Sergey Anatolyevich Drobotenko (Сергей Анатольевич Дроботенко; born 14 September 1969 in Dnipropetrovsk) is a Russian humorist.

== Biography ==
Drobotenko was born on 14 September 1969 in Dnipropetrovsk, Ukrainian SSR. At the age of three he moved with his parents to Omsk. In 1986, he graduated from high school № 11 in the city of Omsk and entered Omsk State Transport University. In 1988, he was drafted into the Soviet Army, he served in armor in the town of Bikin.

In 1992, he graduated from the Omsk Institute of Railway Engineers. In parallel, he graduated from the school of acting studio in actor. After the distribution of teaching electrical engineering at the railway lyceum the city of Omsk. In late 1993, he was adopted by a DJ on the radio Europa Plus in Omsk. In the same year Sergey Anatolyevich organizes theater pop miniatures.

In 1998, he moved from Omsk to Moscow, will debut at capital stage. Later becoming a screenwriter on the channel TV Tsentr.

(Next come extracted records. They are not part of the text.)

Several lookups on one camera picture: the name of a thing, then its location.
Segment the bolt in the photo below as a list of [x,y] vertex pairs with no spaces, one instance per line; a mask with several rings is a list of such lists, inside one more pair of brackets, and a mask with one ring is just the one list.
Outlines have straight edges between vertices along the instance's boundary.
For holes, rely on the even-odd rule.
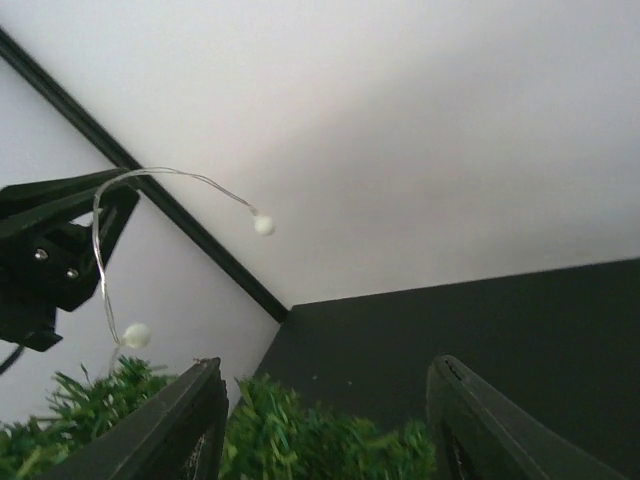
[[49,258],[49,254],[45,250],[39,248],[39,249],[36,250],[36,254],[34,255],[34,257],[39,262],[42,262],[42,261],[46,260],[47,258]]

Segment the green bush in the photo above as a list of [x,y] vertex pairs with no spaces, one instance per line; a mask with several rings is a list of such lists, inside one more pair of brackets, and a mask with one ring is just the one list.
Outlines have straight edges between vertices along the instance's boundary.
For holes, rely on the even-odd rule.
[[[86,383],[56,373],[50,418],[0,425],[0,480],[30,479],[113,428],[175,377],[137,358]],[[239,382],[243,401],[227,425],[220,478],[225,480],[429,479],[434,449],[426,427],[409,422],[382,433],[370,421],[318,405],[268,376]]]

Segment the foliage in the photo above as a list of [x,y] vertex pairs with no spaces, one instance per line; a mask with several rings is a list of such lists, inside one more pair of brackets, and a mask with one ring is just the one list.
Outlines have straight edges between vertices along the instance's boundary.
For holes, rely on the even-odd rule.
[[[105,378],[86,383],[56,373],[50,418],[0,424],[0,480],[31,479],[98,438],[174,377],[148,362],[121,357]],[[370,421],[318,405],[268,376],[239,382],[243,401],[227,425],[224,480],[428,479],[434,450],[426,427],[410,422],[382,433]]]
[[87,384],[57,372],[58,388],[47,397],[50,418],[31,417],[24,424],[0,428],[0,479],[28,479],[60,463],[69,454],[107,432],[174,377],[161,375],[148,362],[121,357],[118,368]]
[[421,422],[383,434],[322,405],[303,408],[296,392],[268,376],[239,385],[243,403],[227,427],[225,480],[413,480],[434,473],[434,447]]

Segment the black strip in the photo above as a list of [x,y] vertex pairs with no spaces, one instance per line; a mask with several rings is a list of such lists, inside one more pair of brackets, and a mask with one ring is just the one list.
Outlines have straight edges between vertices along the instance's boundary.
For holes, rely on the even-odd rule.
[[[0,27],[0,56],[53,105],[78,131],[117,167],[140,165],[87,111]],[[216,262],[277,322],[287,309],[244,268],[169,192],[150,176],[139,177],[140,189],[191,240]]]

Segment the white ball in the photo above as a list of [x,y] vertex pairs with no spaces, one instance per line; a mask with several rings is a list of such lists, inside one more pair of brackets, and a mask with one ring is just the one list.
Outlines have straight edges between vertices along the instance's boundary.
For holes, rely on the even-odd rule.
[[276,224],[273,222],[273,219],[261,214],[254,217],[253,226],[256,232],[258,232],[258,235],[262,235],[263,237],[271,235],[276,230]]
[[146,347],[151,341],[151,330],[143,323],[134,323],[124,332],[122,343],[131,348]]

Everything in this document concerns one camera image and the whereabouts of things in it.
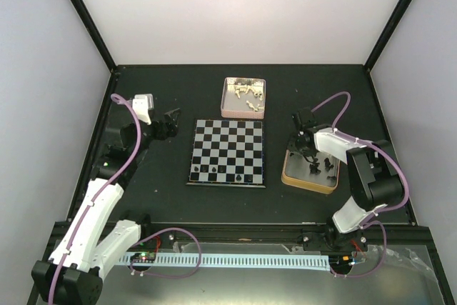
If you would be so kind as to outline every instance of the chessboard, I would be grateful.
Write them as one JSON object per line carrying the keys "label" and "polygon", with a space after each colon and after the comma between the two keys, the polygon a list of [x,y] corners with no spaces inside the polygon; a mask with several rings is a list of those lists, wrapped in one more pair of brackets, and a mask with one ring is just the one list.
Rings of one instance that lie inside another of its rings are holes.
{"label": "chessboard", "polygon": [[263,122],[196,121],[190,185],[265,187]]}

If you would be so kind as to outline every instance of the white linear rail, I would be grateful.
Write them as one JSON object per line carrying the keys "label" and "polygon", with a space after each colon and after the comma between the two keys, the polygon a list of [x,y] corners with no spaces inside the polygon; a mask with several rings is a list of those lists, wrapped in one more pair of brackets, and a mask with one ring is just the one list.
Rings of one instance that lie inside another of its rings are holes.
{"label": "white linear rail", "polygon": [[[116,265],[129,266],[132,255],[126,253]],[[198,254],[158,253],[154,263],[136,262],[134,266],[194,267],[198,259]],[[328,256],[319,255],[202,254],[200,267],[330,271]]]}

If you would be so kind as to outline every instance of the box of white chess pieces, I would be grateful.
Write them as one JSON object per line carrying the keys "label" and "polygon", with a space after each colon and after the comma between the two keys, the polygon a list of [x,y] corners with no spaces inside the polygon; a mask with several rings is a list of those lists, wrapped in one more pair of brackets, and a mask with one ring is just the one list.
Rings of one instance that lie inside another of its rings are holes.
{"label": "box of white chess pieces", "polygon": [[265,80],[226,78],[222,91],[222,117],[263,119],[265,116],[265,99]]}

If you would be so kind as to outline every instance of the gray wall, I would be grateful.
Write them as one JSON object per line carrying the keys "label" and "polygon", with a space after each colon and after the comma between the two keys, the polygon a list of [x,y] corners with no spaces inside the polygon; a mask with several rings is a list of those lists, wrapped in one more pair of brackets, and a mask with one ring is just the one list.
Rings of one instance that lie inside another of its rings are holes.
{"label": "gray wall", "polygon": [[420,224],[457,296],[457,0],[413,0],[373,70]]}
{"label": "gray wall", "polygon": [[0,304],[26,303],[108,77],[69,0],[0,0]]}

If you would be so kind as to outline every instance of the white wall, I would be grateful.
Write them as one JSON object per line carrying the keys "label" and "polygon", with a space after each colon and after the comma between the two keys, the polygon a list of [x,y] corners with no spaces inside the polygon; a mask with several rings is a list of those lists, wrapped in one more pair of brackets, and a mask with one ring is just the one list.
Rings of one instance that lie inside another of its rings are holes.
{"label": "white wall", "polygon": [[108,77],[69,0],[0,0],[0,304],[26,303]]}
{"label": "white wall", "polygon": [[84,0],[118,64],[362,64],[398,0]]}
{"label": "white wall", "polygon": [[413,0],[373,70],[376,90],[457,296],[457,3]]}

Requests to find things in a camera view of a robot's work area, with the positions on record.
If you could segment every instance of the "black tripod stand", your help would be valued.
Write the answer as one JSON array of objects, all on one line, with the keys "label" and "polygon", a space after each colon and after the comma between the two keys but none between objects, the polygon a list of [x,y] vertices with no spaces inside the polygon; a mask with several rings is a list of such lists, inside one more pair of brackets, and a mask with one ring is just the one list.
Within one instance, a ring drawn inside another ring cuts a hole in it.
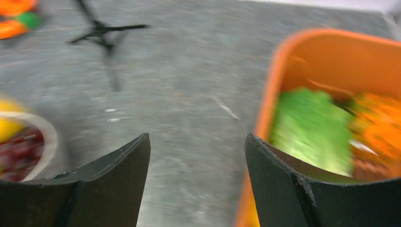
[{"label": "black tripod stand", "polygon": [[[112,69],[112,57],[115,53],[116,46],[121,43],[126,35],[127,30],[131,29],[139,29],[139,28],[147,28],[148,25],[132,25],[132,26],[119,26],[119,27],[110,27],[106,26],[104,23],[95,19],[92,12],[89,11],[89,8],[85,5],[84,0],[76,0],[78,7],[80,10],[83,11],[87,20],[93,24],[92,30],[82,36],[79,36],[71,41],[69,44],[77,44],[79,41],[82,40],[90,40],[105,49],[105,65],[109,69],[109,80],[110,84],[113,88],[113,91],[120,91],[121,87],[118,82],[117,75],[115,71]],[[109,32],[123,32],[120,33],[112,42],[107,41],[106,34]]]}]

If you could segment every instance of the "lettuce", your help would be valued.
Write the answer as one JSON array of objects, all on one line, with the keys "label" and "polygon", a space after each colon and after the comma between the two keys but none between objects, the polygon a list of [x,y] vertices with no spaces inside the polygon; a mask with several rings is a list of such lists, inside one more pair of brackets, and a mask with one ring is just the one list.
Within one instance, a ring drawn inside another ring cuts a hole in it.
[{"label": "lettuce", "polygon": [[276,107],[270,143],[318,168],[349,176],[352,135],[347,125],[352,119],[323,91],[284,92]]}]

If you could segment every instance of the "red food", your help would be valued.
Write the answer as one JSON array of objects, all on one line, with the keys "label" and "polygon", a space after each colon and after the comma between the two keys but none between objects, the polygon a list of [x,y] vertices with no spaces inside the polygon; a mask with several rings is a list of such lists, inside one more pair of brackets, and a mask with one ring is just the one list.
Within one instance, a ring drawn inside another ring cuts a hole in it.
[{"label": "red food", "polygon": [[33,155],[32,151],[33,151],[32,143],[29,141],[24,141],[22,143],[17,143],[14,146],[12,146],[11,155],[13,159],[20,160],[27,157],[31,157]]},{"label": "red food", "polygon": [[35,127],[26,128],[0,144],[0,180],[19,182],[36,166],[43,152],[43,135]]}]

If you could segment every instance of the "orange food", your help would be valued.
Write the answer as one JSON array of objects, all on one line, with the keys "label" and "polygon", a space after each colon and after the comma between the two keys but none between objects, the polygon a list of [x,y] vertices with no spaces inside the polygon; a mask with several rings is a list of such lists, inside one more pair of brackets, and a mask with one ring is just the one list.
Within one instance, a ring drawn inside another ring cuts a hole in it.
[{"label": "orange food", "polygon": [[0,15],[14,17],[32,11],[36,5],[37,0],[0,0]]},{"label": "orange food", "polygon": [[365,93],[353,100],[354,139],[374,152],[353,149],[356,159],[385,166],[387,177],[401,176],[401,99]]},{"label": "orange food", "polygon": [[24,24],[16,20],[0,23],[0,39],[9,39],[28,31],[29,29]]}]

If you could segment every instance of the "gray floor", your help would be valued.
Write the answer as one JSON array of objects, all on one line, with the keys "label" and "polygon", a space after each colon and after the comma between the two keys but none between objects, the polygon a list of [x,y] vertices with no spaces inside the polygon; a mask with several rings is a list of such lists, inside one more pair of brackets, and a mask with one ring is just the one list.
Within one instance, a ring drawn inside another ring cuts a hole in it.
[{"label": "gray floor", "polygon": [[[65,44],[87,27],[65,0],[42,0],[48,25],[0,52],[0,89],[54,122],[80,166],[149,132],[139,227],[229,227],[266,70],[278,43],[312,26],[391,37],[380,15],[236,0],[98,0],[113,25],[148,23],[116,58],[110,91],[101,50]],[[237,116],[227,112],[229,108]]]}]

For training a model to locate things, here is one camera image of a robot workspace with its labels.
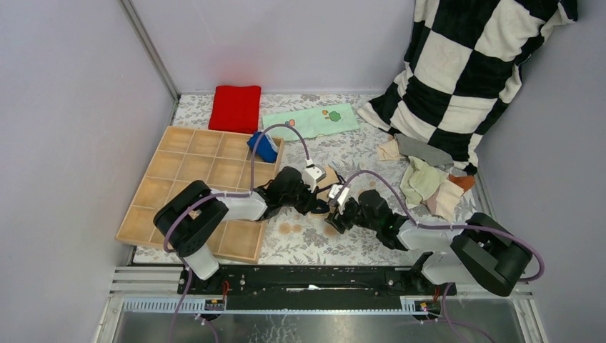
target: wooden grid organizer
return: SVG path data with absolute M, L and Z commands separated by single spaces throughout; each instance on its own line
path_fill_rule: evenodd
M 202 180 L 209 187 L 246 192 L 250 187 L 251 135 L 169 126 L 136 191 L 116 239 L 127 244 L 162 249 L 164 236 L 154 226 L 156 213 L 189 183 Z M 255 186 L 266 184 L 278 173 L 284 140 L 276 163 L 254 160 Z M 257 263 L 265 222 L 222 222 L 207 244 L 214 256 Z

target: red folded cloth
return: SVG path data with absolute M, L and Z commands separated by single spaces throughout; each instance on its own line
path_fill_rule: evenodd
M 209 129 L 252 134 L 259 128 L 261 87 L 218 86 Z

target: floral tablecloth
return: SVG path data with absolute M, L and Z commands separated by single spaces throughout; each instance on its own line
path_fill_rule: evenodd
M 268 94 L 261 97 L 261 115 L 296 111 L 312 107 L 350 103 L 358 109 L 374 95 L 299 95 Z M 212 95 L 184 95 L 173 125 L 207 129 L 212 111 Z M 308 139 L 307 146 L 314 163 L 330 166 L 344 177 L 361 169 L 370 169 L 382 175 L 394 187 L 399 185 L 408 161 L 380 161 L 377 145 L 388 140 L 389 135 L 357 117 L 360 130 Z M 298 141 L 288 142 L 282 156 L 282 166 L 301 169 L 304 166 L 304 150 Z M 462 171 L 453 169 L 456 175 Z M 379 180 L 361 175 L 352 182 L 350 194 L 357 195 L 367 189 L 376 189 L 392 209 L 402 213 L 397 200 Z M 457 221 L 466 220 L 475 211 L 472 192 L 467 192 L 455 211 Z M 412 211 L 413 215 L 431 222 L 441 219 L 430 214 L 425 206 Z M 412 265 L 421 252 L 401 252 L 384 247 L 374 232 L 354 227 L 341 235 L 322 218 L 303 216 L 294 209 L 282 209 L 270 219 L 265 229 L 260 264 L 341 264 L 341 265 Z M 174 254 L 158 249 L 137 247 L 136 263 L 180 263 Z

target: checkered cushion
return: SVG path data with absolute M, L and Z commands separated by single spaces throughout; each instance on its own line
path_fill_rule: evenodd
M 358 113 L 475 174 L 475 148 L 520 90 L 521 65 L 576 20 L 576 0 L 417 0 L 406 69 Z

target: gray wall
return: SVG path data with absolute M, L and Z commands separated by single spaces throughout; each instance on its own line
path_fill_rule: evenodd
M 497 216 L 547 263 L 532 283 L 551 343 L 602 342 L 606 299 L 606 2 L 580 1 L 525 66 L 525 85 L 480 144 Z
M 413 0 L 135 0 L 184 93 L 384 91 L 403 68 Z
M 172 100 L 117 1 L 0 4 L 0 342 L 90 342 Z

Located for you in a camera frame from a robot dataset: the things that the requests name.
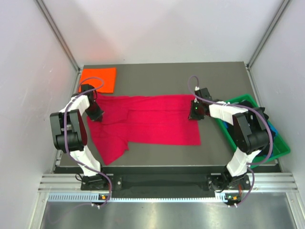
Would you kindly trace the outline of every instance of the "white wall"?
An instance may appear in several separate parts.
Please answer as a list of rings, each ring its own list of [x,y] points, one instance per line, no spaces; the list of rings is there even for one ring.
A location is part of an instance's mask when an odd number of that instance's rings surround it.
[[[0,21],[0,227],[24,229],[54,158],[49,115],[76,73],[34,1],[3,2]]]
[[[282,0],[45,0],[78,64],[248,62]]]
[[[305,1],[291,1],[252,72],[271,121],[291,147],[280,162],[305,202]]]

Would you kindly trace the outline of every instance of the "red cloth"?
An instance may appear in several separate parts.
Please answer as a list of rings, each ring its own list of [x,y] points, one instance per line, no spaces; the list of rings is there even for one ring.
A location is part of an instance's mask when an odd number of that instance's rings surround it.
[[[106,165],[128,150],[128,142],[198,146],[197,121],[188,120],[192,95],[104,96],[96,102],[102,122],[89,118],[92,140]]]

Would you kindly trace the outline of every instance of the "green bin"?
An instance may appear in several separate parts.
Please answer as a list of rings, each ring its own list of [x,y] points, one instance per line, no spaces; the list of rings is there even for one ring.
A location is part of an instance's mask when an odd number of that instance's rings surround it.
[[[233,98],[233,99],[229,99],[226,102],[230,102],[231,104],[233,104],[233,103],[239,103],[239,102],[244,101],[244,100],[249,101],[254,107],[258,107],[257,103],[255,102],[255,100],[249,94],[244,94],[244,95],[241,95],[239,97],[236,97],[236,98]],[[218,123],[218,125],[219,125],[221,131],[224,133],[225,137],[228,139],[231,148],[235,152],[237,146],[236,146],[234,140],[231,138],[229,132],[227,131],[223,121],[221,119],[216,119],[216,122]],[[283,138],[280,136],[280,134],[278,134],[274,138],[272,155],[267,160],[267,162],[268,161],[272,161],[274,159],[277,159],[280,156],[284,156],[284,155],[289,154],[289,153],[290,153],[289,146],[283,140]],[[264,159],[264,156],[257,156],[256,158],[254,158],[253,163],[260,162],[263,159]]]

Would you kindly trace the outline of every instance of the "orange cloth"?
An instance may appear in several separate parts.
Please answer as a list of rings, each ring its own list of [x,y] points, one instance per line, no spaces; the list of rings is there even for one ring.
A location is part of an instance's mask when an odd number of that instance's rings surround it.
[[[99,77],[104,80],[104,86],[97,91],[100,93],[113,93],[115,78],[116,78],[116,68],[101,68],[101,69],[84,69],[81,73],[81,81],[89,77]],[[97,88],[101,85],[101,81],[98,79],[90,79],[85,81],[93,87]]]

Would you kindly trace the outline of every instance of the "metal floor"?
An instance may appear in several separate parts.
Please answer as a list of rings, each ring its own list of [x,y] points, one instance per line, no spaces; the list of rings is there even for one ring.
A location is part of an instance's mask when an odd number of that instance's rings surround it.
[[[189,94],[188,78],[197,75],[200,79],[200,87],[207,87],[213,99],[227,100],[245,93],[254,97],[243,62],[121,64],[95,65],[95,67],[117,68],[113,95]],[[88,147],[95,158],[102,162],[90,140],[89,129],[86,128]],[[226,165],[231,160],[233,152],[216,122],[208,117],[199,122],[199,129],[201,146],[129,143],[130,150],[110,166]],[[75,165],[67,155],[62,156],[60,166]]]
[[[109,203],[98,210],[48,203],[41,229],[295,229],[285,193],[253,193],[237,209],[223,203]]]

In 1999, he became the winner of the (third) of the International competition of satire and humor of artists in Moscow. In 2005, the two spent a benefit evening And laughter, and sin in the concert hall Russia. Since 2005 — participant and presenter of the festival of satire and humor in Jurmala.

Sergey Drobotenko is not married and has no children.